Nous donnerons à tous les pays accès aux technologies développées par Israël dans le domaine de l'énergie solaire.
Nous nous efforcerons d'éradiquer les maladies des plantes et des animaux, dont les causes ne connaissent pas les frontières nationales. Les dommages écologiques ne connaissent pas non plus les concepts géographiques.
Il y a seulement un an, le monde entier était choqué par la mort des cormorans dans les eaux du Golfe et tremblait à la vue des colonnes de fumée noire émises par les puits de pétrole du Koweït, polluant l'air jusqu'en Iran à l'est et sur la côte africaine à l'ouest.Israël, la Jordanie, l'Arabie Saoudite et l'Egypte se trouvent sur les rives d'une beauté à couper le souffle du golfe d'Eilat/Aqaba, qui attire des milliers et des milliers de touristes. Ces pays ont un intérêt commun à préserver ces eaux et ces rivages des dommages écologiques.

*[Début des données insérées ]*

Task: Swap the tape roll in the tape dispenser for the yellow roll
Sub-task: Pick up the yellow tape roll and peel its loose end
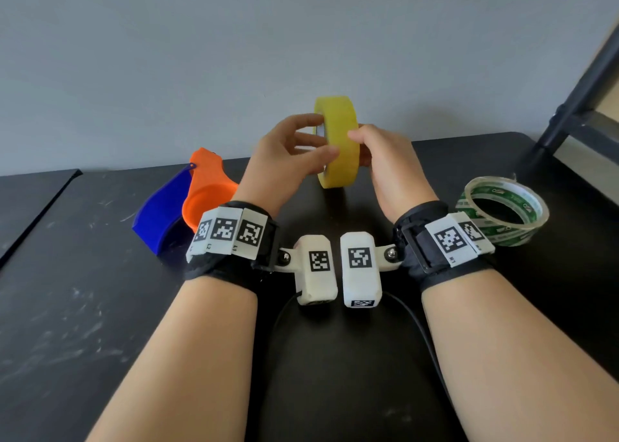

Travaillons ensemble pour réhabiliter les réfugiés, dont la souffrance est le prix du rejet de la paix.Faisons également face aux défis de la maladie et de la faible espérance de vie qui caractérisent notre région.
Israël compte des milliers de médecins et de scientifiques venus des pays de la Communauté des États indépendants.
Que tous les États de la région partagent la grande bénédiction qui accompagne la connaissance et les ressources humaines de cette immigration massive.
Qu'ils le voient tel que nous le souhaitons : comme un corps de paix et de guérison pour les maux de millions de personnes parmi nos peuples voisins.
Tous ces éléments, et bien d'autres encore, seront les blocs de construction, les pierres qui paveront le chemin de la paix.
Ils seront aussi les piliers de cette paix une fois qu'elle sera établie.Travaillons tous à transformer nos épées en socs, à remplacer les coupes de l'amertume par des fontaines de vie, et les raisins de la colère par les fruits de la paix.